- What needs to be done -
Reproduce the records below in their entirety, character for character.

- Study material -
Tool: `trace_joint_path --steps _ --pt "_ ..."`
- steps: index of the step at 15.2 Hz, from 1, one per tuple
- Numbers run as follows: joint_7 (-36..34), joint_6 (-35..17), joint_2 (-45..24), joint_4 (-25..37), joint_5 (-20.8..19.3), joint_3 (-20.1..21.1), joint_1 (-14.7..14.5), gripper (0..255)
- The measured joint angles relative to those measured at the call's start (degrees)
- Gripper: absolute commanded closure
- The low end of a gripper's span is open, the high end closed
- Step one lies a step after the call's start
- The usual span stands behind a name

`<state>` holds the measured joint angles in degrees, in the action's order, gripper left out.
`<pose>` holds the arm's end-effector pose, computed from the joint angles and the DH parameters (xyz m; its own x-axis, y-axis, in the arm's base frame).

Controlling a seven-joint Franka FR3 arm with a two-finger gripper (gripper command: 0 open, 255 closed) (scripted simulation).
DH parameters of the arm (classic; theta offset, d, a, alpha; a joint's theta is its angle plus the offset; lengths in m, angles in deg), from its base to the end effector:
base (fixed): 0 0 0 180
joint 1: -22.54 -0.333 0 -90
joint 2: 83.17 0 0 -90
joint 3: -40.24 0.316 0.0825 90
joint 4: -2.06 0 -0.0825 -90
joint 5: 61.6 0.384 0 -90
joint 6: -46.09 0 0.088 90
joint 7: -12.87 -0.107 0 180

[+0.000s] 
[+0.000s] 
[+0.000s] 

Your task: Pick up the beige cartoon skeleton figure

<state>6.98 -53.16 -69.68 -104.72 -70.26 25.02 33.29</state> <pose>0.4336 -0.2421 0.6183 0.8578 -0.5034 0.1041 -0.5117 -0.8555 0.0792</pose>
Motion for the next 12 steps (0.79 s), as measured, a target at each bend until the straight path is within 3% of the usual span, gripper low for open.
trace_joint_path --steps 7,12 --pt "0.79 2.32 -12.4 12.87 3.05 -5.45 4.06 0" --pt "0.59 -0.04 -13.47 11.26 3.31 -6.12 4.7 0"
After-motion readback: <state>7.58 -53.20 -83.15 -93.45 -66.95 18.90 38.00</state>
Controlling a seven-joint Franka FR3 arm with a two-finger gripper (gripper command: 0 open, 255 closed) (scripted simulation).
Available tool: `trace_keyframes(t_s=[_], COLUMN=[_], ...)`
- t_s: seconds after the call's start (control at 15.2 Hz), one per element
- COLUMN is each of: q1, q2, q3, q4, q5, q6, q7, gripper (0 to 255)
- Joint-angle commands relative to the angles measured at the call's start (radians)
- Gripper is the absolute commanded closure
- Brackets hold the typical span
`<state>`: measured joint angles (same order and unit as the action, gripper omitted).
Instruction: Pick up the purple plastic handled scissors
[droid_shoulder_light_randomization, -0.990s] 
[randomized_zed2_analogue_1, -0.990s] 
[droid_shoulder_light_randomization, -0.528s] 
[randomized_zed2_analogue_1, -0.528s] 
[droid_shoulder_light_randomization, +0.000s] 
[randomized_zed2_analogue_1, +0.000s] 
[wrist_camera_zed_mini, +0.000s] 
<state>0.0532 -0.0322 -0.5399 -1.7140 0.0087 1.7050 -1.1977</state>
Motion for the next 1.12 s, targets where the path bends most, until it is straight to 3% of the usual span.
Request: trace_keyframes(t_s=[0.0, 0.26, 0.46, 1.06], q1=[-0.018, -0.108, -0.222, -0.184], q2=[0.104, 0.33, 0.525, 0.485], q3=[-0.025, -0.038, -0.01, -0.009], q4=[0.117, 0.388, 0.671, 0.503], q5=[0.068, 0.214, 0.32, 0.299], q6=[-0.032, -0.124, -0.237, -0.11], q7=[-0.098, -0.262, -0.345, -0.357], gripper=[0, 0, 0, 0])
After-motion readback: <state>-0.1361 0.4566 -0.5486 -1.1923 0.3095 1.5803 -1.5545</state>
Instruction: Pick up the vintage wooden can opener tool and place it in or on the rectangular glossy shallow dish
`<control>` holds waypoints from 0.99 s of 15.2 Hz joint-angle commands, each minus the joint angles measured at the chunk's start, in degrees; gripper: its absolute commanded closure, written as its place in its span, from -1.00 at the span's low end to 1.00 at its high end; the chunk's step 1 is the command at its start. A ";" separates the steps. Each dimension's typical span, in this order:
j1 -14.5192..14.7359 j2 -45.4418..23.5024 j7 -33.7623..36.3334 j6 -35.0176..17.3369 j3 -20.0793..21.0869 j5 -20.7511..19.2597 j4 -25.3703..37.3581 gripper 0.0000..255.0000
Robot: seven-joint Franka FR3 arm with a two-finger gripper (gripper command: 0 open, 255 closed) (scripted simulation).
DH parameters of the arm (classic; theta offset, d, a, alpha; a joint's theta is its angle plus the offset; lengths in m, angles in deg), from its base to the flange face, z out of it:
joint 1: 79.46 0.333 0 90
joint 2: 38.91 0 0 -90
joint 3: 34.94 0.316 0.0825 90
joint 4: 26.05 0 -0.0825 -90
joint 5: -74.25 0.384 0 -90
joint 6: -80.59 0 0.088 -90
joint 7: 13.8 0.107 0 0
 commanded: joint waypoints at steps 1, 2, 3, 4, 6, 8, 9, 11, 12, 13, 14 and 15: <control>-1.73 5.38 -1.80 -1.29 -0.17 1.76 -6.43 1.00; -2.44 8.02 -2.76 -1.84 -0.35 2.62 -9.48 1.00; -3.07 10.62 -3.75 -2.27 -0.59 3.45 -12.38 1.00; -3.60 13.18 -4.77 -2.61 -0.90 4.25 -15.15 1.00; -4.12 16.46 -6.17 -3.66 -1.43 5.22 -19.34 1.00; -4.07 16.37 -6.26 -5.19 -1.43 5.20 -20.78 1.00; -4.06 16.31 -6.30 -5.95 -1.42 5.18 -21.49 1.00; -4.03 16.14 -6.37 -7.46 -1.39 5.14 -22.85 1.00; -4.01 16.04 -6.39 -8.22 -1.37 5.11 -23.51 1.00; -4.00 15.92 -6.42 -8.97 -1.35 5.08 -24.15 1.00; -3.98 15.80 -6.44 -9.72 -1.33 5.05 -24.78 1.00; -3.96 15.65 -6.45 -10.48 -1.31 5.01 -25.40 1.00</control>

- Written answer -
Tool: `trace_joint_path --steps _ --pt "_ ..."`
- steps: index of the step at 15.2 Hz, from 1, one per tuple
- Numbers run as follows: joint_7 (-36..34), joint_6 (-35..17), joint_2 (-45..24), joint_4 (-25..37), joint_5 (-20.8..19.3), joint_3 (-20.1..21.1), joint_1 (-14.7..14.5), gripper (0..255)
- The measured joint angles relative to those measured at the call's start (degrees)
- Gripper: absolute commanded closure
- The low end of a gripper's span is open, the high end closed
- Step one lies a step after the call's start
- The usual span stands behind a name

`<state>` holds the measured joint angles in degrees, in the action's order, gripper left out.
`<pose>` holds the arm's end-effector pose, computed from the joint angles and the DH parameters (xyz m; its own x-axis, y-axis, in the arm's base frame).

Controlling a seven-joint Franka FR3 arm with a two-finger gripper (gripper command: 0 open, 255 closed) (scripted simulation).
DH parameters of the arm (classic; theta offset, d, a, alpha; a joint's theta is its angle plus the offset; lengths in m, angles in deg), from its base to the end effector:
base (fixed): 0 0 0 180
joint 1: -22.54 -0.333 0 -90
joint 2: 83.17 0 0 -90
joint 3: -40.24 0.316 0.0825 90
joint 4: -2.06 0 -0.0825 -90
joint 5: 61.6 0.384 0 -90
joint 6: -46.09 0 0.088 90
joint 7: -12.87 -0.107 0 180

[+0.000s] 
[+0.000s] 
[+0.000s] 

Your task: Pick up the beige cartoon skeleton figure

<state>6.98 -53.16 -69.68 -104.72 -70.26 25.02 33.29</state> <pose>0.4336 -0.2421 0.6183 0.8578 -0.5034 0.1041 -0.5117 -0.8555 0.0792</pose>
Motion for the next 12 steps (0.79 s), as measured, a target at each bend until the straight path is within 3% of the usual span, gripper low for open.
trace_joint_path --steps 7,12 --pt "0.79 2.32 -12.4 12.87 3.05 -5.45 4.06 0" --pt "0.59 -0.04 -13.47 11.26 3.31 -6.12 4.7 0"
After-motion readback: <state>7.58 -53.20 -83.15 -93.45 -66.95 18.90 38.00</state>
Controlling a seven-joint Franka FR3 arm with a two-finger gripper (gripper command: 0 open, 255 closed) (scripted simulation).
Available tool: `trace_keyframes(t_s=[_], COLUMN=[_], ...)`
- t_s: seconds after the call's start (control at 15.2 Hz), one per element
- COLUMN is each of: q1, q2, q3, q4, q5, q6, q7, gripper (0 to 255)
- Joint-angle commands relative to the angles measured at the call's start (radians)
- Gripper is the absolute commanded closure
- Brackets hold the typical span
`<state>`: measured joint angles (same order and unit as the action, gripper omitted).
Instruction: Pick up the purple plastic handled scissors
[droid_shoulder_light_randomization, -0.990s] 
[randomized_zed2_analogue_1, -0.990s] 
[droid_shoulder_light_randomization, -0.528s] 
[randomized_zed2_analogue_1, -0.528s] 
[droid_shoulder_light_randomization, +0.000s] 
[randomized_zed2_analogue_1, +0.000s] 
[wrist_camera_zed_mini, +0.000s] 
<state>0.0532 -0.0322 -0.5399 -1.7140 0.0087 1.7050 -1.1977</state>
Motion for the next 1.12 s, targets where the path bends most, until it is straight to 3% of the usual span.
Request: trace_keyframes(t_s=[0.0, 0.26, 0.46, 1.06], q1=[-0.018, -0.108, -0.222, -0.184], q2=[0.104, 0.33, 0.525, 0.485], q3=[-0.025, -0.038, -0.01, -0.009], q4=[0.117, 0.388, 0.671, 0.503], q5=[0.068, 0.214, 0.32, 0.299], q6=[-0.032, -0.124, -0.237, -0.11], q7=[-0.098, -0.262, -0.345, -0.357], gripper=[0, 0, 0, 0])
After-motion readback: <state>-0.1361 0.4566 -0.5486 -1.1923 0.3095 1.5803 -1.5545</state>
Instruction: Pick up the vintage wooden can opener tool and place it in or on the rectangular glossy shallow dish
`<control>` holds waypoints from 0.99 s of 15.2 Hz joint-angle commands, each minus the joint angles measured at the chunk's start, in degrees; gripper: its absolute commanded closure, written as its place in its span, from -1.00 at the span's low end to 1.00 at its high end; the chunk's step 1 is the command at its start. A ";" separates the steps. Each dimension's typical span, in this order:
j1 -14.5192..14.7359 j2 -45.4418..23.5024 j7 -33.7623..36.3334 j6 -35.0176..17.3369 j3 -20.0793..21.0869 j5 -20.7511..19.2597 j4 -25.3703..37.3581 gripper 0.0000..255.0000
Robot: seven-joint Franka FR3 arm with a two-finger gripper (gripper command: 0 open, 255 closed) (scripted simulation).
DH parameters of the arm (classic; theta offset, d, a, alpha; a joint's theta is its angle plus the offset; lengths in m, angles in deg), from its base to the flange face, z out of it:
joint 1: 79.46 0.333 0 90
joint 2: 38.91 0 0 -90
joint 3: 34.94 0.316 0.0825 90
joint 4: 26.05 0 -0.0825 -90
joint 5: -74.25 0.384 0 -90
joint 6: -80.59 0 0.088 -90
joint 7: 13.8 0.107 0 0
 commanded: joint waypoints at steps 1, 2, 3, 4, 6, 8, 9, 11, 12, 13, 14 and 15: <control>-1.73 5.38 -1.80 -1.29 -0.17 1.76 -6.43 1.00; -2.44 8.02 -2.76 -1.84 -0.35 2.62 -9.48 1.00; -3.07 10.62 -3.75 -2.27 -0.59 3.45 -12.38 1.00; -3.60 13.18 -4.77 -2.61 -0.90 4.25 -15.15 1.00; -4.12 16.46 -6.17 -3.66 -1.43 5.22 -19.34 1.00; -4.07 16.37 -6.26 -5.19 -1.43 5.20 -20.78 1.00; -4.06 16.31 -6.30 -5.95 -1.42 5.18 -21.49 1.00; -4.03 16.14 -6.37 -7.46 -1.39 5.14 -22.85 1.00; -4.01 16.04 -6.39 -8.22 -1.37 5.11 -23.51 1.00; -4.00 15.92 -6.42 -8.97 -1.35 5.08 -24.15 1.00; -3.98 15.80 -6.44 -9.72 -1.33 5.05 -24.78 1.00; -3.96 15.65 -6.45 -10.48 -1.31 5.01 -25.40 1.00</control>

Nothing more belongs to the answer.